Wednesday, January 30, 2008

Grief is Funny

I was thinking about something that happened while I was in the hospital after having Owen. After we had said goodbye to Owen for the last time and were getting ready for me to be discharged, I asked the nurse if I could take a shower before we left. I needed that shower for so many reasons. She agreed, but only if I left the door ajar and she stayed in the room while I was in the bathroom. She warned me not to make it too hot and not to let the water run on my chest. She didn't want me to stimulate milk production, I guess. At that point, I so didn't care. I needed that water. So, I got my stuff together. I turned the water on (hot) and stepped in. I stood there, facing the spray, letting the water run over me for several minutes. Then I looked down and realized that I had gotten in the shower with all my clothes on (hospital gowns, bra, socks, etc.) I hadn't even noticed. At the time, I was so humiliated, I cried. Now JD and I can laugh about it, but I always think about it when people talk about grief. It made me blind.


Owen has been gone for six months. That's all I can say about that right now.


* Sorry for disappearing for a little while. J, my 4 year old, has had scar.let f.ever. It was all very 19th century literary novel-ish.

7 comments:

charmedgirl said...

is J better now? how scary.

it is all funny, in a totally NOT funny way. and it's so lonely in that no one would ever find it funny-yet-not-funny.

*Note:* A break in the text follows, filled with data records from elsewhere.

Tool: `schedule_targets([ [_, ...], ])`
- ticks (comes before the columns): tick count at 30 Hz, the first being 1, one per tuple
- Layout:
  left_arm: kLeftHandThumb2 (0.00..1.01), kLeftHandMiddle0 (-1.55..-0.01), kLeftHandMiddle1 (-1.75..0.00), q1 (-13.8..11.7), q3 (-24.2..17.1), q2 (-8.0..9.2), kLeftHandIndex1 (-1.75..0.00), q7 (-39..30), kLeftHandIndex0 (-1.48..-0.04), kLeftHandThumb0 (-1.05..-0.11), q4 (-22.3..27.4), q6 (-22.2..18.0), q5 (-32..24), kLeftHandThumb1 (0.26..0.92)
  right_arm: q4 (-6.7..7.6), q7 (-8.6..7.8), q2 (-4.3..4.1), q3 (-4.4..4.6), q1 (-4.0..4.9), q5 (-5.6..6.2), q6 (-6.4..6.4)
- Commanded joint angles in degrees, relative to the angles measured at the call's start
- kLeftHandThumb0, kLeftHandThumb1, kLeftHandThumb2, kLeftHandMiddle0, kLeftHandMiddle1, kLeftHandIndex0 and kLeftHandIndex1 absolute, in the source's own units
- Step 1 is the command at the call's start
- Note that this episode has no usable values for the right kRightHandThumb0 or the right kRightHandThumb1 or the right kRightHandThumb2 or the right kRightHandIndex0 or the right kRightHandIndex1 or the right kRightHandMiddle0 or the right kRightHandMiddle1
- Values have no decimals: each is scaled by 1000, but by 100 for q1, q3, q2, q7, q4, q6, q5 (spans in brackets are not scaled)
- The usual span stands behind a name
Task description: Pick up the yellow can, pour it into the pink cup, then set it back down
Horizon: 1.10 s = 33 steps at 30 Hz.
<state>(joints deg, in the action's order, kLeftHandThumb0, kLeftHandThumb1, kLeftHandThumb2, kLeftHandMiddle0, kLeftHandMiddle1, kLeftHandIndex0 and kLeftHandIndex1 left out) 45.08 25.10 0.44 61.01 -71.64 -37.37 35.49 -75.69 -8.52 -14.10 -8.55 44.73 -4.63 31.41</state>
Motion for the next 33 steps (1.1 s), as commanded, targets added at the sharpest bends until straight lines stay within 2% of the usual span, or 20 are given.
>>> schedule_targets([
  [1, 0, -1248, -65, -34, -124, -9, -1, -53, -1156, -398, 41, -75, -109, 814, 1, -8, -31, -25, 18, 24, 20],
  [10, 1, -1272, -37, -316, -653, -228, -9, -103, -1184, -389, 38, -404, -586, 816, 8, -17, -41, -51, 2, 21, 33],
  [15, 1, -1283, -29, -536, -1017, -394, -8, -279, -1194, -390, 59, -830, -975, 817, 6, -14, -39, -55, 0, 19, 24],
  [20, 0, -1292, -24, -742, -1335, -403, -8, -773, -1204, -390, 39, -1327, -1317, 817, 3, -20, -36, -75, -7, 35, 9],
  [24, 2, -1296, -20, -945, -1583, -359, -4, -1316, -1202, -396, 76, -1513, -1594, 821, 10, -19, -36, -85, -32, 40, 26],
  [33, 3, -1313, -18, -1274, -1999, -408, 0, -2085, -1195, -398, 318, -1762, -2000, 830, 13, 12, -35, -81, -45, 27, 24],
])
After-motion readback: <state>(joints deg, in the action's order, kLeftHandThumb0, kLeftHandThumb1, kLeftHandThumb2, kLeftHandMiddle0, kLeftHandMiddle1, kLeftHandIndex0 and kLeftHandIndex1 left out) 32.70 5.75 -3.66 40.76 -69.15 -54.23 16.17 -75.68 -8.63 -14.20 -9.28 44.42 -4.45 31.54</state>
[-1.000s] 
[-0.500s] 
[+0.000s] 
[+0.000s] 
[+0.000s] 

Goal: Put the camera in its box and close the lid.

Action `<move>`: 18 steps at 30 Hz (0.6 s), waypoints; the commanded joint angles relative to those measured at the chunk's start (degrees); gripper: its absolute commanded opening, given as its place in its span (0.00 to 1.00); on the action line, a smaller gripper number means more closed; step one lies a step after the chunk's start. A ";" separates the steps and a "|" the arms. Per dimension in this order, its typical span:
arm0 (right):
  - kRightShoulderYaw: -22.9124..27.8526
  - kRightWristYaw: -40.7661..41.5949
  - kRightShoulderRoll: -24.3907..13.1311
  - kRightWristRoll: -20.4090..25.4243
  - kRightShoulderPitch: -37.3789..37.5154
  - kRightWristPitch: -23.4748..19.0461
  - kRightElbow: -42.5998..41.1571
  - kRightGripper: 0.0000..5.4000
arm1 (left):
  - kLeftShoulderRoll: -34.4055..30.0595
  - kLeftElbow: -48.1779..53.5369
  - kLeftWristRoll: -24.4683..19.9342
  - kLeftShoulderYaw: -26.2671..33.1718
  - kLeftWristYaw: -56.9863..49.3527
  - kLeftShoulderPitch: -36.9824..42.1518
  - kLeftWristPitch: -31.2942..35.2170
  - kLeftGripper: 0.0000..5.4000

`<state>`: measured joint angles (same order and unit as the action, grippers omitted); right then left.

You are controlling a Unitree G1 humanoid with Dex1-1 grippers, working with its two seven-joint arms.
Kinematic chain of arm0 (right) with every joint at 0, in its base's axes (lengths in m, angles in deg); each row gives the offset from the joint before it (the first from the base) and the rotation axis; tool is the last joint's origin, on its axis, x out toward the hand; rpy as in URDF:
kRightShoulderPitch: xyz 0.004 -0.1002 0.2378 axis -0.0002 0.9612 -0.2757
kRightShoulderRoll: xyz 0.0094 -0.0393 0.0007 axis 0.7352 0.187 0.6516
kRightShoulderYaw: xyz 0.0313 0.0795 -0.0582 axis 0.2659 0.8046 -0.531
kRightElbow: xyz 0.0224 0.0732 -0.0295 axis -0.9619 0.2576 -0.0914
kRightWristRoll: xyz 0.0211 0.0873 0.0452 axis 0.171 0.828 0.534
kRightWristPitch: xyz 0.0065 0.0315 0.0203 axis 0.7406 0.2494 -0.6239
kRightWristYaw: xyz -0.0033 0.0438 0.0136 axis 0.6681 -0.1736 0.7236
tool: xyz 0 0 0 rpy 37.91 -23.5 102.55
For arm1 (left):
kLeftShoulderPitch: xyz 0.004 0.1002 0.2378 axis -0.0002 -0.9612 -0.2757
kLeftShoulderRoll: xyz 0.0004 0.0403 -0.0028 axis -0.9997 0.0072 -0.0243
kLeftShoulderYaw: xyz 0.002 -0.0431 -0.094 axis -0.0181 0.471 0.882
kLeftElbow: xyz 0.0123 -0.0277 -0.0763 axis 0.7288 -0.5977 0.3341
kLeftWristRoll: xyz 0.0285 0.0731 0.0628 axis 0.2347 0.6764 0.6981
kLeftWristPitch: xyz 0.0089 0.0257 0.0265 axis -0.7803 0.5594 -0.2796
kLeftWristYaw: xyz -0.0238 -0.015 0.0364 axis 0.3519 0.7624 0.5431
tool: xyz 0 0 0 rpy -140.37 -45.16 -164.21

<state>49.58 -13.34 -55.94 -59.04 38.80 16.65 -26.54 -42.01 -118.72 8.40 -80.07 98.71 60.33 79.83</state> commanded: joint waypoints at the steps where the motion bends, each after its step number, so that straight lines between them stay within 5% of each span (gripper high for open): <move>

getting in the shower like that...exactly. it's almost like our lives now, not being able to shed either our "normal" roles OR our grief...being forced to do both at the same time. HOW CAN THAT EVER BE COMFORTABLE? i don't know. and i think, in a way, at least for me, the more time that passes, the less comfortable it is.

c. said...

Oh, Ashleigh. That is actually quite heartbreaking. I can see it being funny now, in a not-so-funny way. It's just so sad.

As for the anniversary, what can I say that I haven't said already? I'm so very sorry...it's hard to imagine any time has passed at all sometimes. But it has, hasn't it?

I hope J. is feeling better. How stressful for you.

Clarissa said...

Angel anniversary's are hard...especially in Owen's circumstance when it also is the same day as his birth. Wishing Owen's a very peaceful 6-months in heaven.

And wishing you strength.

missing_one said...

I like the symbolism of the shower.

I hope your little one is doing better! How scary!!!

Coggy said...

I hope J is feeling better too.
It is odd the blind grief thing. Just being so consumed by something that you are oblivious to so many things, even those as simple as taking off your clothes. I lost the ability to do so much in the first few weeks. Such simple things were completely beyond me.

I can't believe it's 6 months for you already ashleigh where has the time gone and how come I don't really feel much different? I have just learnt to display my feelings less.

The Goddess G said...

Hope J is feelng better and on the mend.

Grief has made me blind to certain things. I don't remember any of Z's first half of first grade. I think I was totally in survival mode.
~Carole

a- said...

Hoping by now J is doing much better. Missed being here and I do quite agree with you. Grief is funny.